All lines of the material that contain "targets" must be copied out.

(ENTRIES PROVIDED begins)

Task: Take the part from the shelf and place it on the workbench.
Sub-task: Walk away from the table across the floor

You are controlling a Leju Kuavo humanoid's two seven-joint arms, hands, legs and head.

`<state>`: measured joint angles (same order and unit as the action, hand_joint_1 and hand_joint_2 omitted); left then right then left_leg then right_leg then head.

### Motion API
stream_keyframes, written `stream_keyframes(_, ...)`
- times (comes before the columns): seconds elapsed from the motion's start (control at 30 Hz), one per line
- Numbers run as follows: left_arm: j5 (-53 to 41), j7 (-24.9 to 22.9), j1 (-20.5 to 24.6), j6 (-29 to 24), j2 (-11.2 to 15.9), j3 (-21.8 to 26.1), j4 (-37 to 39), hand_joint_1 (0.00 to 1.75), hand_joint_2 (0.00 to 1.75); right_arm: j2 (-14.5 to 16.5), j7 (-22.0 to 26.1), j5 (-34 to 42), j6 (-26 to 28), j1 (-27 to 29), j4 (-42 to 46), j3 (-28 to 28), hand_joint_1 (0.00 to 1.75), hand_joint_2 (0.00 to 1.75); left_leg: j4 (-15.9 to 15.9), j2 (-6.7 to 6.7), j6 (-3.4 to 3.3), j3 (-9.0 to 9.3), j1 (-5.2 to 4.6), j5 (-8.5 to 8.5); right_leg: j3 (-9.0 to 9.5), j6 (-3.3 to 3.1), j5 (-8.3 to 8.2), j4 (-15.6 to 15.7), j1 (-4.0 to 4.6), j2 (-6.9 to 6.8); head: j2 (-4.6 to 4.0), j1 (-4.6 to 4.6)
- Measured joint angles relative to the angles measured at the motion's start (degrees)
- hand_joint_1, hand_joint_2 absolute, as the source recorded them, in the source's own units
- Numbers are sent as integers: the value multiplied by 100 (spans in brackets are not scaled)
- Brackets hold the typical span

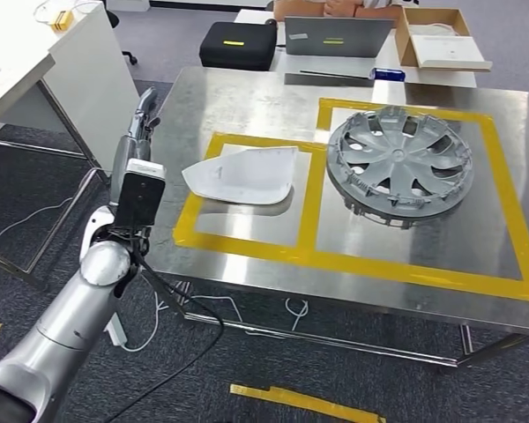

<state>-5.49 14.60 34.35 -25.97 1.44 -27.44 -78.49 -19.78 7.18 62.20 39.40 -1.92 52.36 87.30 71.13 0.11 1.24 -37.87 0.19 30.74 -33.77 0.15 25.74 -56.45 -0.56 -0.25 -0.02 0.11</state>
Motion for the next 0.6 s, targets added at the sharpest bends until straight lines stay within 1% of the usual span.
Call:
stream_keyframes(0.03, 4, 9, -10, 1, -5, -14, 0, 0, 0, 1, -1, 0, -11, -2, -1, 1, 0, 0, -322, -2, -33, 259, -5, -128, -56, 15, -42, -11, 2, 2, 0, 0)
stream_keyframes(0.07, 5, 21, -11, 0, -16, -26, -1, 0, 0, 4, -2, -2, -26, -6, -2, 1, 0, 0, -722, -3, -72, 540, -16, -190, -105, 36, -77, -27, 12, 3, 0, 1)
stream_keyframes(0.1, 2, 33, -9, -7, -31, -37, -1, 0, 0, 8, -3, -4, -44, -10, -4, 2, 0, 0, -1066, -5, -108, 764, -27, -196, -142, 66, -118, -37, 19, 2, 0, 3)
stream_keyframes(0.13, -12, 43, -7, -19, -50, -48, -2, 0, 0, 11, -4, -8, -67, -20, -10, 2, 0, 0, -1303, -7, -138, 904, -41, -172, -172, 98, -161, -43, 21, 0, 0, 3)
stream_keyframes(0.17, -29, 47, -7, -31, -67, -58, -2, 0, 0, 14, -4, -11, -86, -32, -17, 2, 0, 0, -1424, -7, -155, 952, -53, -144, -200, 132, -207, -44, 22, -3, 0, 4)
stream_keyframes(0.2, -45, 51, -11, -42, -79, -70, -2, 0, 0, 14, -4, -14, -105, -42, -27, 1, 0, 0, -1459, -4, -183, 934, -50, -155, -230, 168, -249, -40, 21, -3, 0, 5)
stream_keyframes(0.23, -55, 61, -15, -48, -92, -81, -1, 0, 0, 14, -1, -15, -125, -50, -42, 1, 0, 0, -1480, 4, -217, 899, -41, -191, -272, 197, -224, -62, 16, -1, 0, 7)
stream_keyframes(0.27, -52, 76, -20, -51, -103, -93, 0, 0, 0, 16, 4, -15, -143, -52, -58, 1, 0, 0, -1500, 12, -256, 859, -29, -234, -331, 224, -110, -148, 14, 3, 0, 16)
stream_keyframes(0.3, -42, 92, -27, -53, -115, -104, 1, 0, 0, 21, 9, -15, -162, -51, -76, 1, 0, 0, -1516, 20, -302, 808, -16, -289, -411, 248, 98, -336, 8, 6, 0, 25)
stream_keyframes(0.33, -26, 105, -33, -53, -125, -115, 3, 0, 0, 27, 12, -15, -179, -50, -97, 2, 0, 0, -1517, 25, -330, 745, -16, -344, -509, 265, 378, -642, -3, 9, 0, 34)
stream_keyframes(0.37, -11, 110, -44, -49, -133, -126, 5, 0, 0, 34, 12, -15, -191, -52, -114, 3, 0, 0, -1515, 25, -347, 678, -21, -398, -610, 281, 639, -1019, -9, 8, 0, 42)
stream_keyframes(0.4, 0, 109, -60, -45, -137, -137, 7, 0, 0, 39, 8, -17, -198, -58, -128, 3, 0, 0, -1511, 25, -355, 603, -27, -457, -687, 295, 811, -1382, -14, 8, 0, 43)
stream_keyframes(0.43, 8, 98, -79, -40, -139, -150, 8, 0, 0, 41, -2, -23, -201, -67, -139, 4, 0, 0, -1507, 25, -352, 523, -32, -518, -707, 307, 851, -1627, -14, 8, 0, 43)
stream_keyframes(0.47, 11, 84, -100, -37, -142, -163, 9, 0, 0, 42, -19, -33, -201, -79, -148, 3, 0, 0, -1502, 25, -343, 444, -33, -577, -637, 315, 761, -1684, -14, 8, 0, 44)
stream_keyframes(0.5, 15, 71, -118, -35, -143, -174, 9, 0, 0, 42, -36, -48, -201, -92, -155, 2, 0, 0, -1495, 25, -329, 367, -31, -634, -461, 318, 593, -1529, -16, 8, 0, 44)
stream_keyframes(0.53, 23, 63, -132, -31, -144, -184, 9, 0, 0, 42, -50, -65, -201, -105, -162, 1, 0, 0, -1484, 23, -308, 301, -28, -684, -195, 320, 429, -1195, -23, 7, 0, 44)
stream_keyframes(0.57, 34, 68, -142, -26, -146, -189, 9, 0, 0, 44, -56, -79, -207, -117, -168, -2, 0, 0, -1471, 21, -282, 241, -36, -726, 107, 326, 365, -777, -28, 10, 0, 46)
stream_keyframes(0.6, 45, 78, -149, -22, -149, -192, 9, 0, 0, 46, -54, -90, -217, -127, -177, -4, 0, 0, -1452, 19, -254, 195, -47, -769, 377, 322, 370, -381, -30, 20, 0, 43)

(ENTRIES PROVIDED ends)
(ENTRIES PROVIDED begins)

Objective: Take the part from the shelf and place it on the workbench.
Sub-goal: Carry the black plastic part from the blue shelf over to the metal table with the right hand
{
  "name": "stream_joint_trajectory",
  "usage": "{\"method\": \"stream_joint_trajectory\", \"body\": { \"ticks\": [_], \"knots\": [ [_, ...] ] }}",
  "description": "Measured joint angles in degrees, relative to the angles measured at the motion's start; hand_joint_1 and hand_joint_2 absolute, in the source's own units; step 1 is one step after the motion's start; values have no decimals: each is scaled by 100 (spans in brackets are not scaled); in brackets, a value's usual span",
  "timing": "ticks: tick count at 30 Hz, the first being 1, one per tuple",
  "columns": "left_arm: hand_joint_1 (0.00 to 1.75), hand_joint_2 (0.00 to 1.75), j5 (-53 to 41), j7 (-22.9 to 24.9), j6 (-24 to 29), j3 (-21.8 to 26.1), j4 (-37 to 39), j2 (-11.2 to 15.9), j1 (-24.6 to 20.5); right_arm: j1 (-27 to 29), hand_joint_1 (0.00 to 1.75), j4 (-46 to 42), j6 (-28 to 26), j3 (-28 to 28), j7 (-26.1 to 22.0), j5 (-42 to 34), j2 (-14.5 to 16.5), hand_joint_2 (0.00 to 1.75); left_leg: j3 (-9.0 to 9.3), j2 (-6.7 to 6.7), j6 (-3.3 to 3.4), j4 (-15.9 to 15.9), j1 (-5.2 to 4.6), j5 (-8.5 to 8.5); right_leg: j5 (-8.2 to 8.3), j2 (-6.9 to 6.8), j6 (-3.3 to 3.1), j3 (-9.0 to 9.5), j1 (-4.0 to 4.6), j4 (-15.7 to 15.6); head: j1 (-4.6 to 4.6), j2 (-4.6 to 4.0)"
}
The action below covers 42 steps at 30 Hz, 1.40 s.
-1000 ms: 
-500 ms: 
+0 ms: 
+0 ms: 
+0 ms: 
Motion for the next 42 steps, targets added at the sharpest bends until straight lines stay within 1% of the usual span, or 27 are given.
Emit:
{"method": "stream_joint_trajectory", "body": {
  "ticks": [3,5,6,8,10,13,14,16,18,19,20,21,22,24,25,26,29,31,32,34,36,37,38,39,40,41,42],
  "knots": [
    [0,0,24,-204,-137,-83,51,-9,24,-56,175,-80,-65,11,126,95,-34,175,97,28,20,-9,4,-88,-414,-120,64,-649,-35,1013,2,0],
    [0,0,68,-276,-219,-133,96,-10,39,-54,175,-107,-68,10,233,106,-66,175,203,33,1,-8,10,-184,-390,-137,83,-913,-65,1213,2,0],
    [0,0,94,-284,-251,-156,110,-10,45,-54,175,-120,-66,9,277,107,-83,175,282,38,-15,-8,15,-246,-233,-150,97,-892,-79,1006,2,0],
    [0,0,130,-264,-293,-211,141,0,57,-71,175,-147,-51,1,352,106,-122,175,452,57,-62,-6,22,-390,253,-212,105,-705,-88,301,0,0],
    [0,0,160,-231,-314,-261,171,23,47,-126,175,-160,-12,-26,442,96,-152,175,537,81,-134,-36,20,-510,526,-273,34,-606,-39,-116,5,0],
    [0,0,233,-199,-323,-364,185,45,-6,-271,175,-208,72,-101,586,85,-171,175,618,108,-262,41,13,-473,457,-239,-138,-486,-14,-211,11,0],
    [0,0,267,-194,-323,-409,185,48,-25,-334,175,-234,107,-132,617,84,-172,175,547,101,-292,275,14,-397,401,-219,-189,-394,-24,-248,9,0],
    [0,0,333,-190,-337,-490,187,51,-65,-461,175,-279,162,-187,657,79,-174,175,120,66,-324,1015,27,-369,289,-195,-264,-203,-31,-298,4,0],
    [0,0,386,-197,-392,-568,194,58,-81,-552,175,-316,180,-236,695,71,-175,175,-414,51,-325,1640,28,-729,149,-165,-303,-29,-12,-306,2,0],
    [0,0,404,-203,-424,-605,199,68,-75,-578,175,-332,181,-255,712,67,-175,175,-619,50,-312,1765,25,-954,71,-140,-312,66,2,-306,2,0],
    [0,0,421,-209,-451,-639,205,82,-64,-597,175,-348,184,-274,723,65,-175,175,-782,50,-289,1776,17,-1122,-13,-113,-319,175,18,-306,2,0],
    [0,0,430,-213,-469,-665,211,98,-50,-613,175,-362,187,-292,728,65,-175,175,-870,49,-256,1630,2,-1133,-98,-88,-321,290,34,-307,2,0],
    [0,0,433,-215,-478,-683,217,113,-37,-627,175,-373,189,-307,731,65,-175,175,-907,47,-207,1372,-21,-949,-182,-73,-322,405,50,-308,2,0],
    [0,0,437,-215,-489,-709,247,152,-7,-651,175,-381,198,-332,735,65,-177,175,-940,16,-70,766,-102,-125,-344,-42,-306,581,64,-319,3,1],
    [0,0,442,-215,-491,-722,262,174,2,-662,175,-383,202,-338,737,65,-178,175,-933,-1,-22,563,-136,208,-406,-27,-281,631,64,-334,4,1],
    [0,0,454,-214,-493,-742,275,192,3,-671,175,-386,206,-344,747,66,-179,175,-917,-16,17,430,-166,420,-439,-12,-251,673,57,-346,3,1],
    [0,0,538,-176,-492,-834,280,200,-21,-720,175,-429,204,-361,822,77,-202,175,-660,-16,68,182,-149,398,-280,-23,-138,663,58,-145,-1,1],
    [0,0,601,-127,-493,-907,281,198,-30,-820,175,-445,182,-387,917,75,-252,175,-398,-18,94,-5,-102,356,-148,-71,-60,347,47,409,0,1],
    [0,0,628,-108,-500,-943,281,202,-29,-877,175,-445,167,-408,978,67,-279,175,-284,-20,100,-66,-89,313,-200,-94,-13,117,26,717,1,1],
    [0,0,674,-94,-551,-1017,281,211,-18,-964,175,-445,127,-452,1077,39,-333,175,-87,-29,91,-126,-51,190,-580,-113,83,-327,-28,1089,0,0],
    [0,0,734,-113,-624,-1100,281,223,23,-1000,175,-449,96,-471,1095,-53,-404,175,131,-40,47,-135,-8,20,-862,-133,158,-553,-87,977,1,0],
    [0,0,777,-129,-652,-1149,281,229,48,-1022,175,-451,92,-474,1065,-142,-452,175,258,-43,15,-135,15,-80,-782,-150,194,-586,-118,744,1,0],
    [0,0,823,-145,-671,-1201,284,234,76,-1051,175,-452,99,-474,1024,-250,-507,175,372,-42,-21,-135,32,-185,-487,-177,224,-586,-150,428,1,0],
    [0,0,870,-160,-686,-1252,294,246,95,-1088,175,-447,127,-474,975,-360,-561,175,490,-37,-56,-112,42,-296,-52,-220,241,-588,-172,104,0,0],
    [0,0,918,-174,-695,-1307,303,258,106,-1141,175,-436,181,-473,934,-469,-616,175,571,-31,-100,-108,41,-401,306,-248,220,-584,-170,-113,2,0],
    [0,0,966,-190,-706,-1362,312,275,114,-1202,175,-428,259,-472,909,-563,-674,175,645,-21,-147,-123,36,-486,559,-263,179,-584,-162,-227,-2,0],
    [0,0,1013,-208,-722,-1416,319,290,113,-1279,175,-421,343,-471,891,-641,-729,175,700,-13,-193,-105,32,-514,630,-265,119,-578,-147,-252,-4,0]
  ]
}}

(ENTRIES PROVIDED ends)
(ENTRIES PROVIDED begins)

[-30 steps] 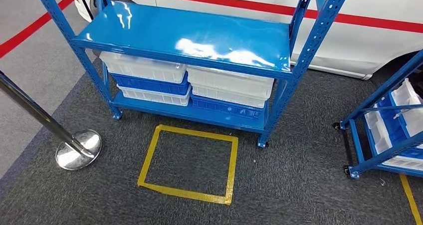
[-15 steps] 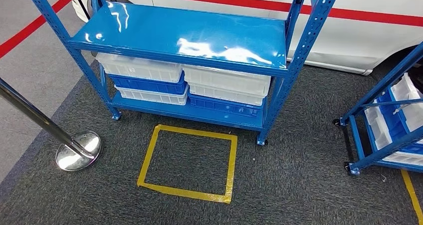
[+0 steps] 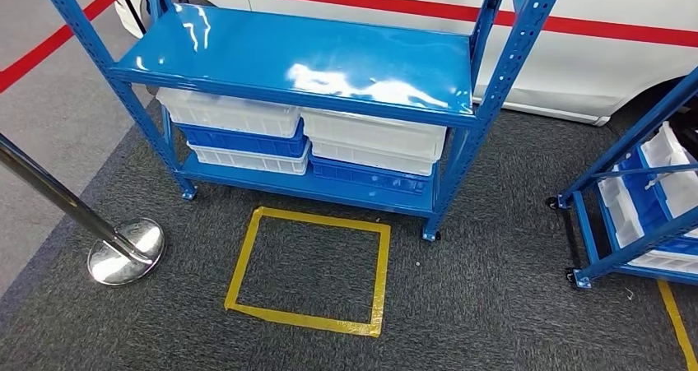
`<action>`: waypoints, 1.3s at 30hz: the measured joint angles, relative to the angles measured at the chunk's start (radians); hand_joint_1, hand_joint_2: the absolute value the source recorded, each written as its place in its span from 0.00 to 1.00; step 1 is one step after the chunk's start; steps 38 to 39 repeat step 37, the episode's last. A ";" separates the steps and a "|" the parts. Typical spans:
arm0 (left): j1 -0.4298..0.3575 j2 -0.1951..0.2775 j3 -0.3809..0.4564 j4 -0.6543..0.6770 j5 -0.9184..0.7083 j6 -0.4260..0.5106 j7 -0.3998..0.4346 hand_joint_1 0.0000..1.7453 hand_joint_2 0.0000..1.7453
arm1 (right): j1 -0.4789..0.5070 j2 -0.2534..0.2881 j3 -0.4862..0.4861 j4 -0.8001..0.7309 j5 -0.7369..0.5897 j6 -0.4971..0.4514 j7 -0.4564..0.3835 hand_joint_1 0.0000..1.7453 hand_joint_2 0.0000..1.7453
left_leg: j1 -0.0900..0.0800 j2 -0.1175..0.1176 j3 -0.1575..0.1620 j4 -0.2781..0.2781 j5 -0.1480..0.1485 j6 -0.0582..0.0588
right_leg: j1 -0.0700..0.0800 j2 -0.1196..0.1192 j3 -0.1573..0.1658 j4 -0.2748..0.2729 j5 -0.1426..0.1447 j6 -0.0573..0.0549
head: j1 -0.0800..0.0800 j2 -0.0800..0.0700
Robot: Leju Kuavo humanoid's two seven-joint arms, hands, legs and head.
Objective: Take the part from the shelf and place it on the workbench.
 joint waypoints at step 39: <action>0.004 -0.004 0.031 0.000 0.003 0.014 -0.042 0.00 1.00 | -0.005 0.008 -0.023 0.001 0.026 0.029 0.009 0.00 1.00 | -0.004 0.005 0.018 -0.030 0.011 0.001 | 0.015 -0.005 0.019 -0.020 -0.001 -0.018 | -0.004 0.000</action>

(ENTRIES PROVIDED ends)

**OUTPUT:**
Motion for the next 0.6 s, targets added at the sharpest bends until straight lines stay within 1% of the usual span.
Motion for the next 42 steps, targets added at the sharpest bends until straight lines stay within 1% of the usual span, or 27 are given.

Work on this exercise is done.